━━━━━ Provided material

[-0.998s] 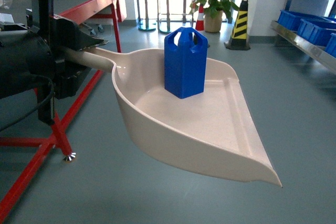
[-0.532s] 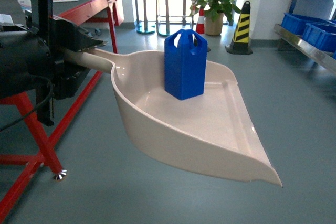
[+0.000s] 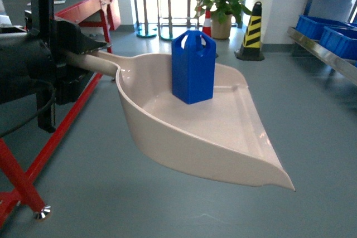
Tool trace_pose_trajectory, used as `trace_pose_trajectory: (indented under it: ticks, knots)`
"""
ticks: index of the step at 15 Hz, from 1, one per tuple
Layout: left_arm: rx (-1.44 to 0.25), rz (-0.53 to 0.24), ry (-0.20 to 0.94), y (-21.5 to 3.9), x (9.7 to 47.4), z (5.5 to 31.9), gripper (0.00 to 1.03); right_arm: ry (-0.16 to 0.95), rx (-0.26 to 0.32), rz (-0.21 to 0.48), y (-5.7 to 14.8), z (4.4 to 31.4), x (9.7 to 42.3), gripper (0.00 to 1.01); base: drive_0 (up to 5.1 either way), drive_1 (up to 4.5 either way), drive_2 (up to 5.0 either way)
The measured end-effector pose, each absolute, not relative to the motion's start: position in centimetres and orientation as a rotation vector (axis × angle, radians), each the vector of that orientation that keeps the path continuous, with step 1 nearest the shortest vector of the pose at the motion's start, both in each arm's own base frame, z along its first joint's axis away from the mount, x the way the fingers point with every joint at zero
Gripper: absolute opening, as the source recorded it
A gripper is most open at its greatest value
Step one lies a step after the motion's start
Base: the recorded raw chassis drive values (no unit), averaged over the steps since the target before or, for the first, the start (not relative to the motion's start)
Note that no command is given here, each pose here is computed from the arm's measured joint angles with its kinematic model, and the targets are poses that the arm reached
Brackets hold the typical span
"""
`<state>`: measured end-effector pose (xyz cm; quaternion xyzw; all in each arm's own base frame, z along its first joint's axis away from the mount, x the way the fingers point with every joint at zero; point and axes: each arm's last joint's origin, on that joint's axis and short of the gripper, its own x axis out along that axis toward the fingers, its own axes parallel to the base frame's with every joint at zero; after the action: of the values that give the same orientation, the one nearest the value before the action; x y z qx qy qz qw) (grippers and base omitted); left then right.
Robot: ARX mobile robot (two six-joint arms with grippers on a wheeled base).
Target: Place part in tray to right shelf
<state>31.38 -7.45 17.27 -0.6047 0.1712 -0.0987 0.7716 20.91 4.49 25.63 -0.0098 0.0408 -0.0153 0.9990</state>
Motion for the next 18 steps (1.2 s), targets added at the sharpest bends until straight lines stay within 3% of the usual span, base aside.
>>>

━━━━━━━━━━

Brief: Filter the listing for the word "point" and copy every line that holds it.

Result of the exercise:
The measured end-effector pose, each absolute, not relative to the motion's start: position in centimetres and orientation as a rotation vector (axis × angle, radians), each the vector of that orientation that keeps the path continuous, with step 1 nearest the shortest vector of the pose at the motion's start, both in each arm's own base frame, z along its first joint's axis away from the mount, x the way the fingers point with every joint at zero
`<state>`: measured end-effector pose (xyz cm; quaternion xyzw; all in each arm's own base frame, z along its first joint's axis away from the mount, x the way the fingers point with every joint at zero; point and axes: each arm's last joint's origin, on that joint's axis and short of the gripper, its own x axis out along that axis toward the fingers, its own axes parallel to the base frame's with every joint at zero; after the action: of the values that give the same orientation, the one nearest the value before the action; x y z qx qy qz qw) (grippers and base omitted); left then right.

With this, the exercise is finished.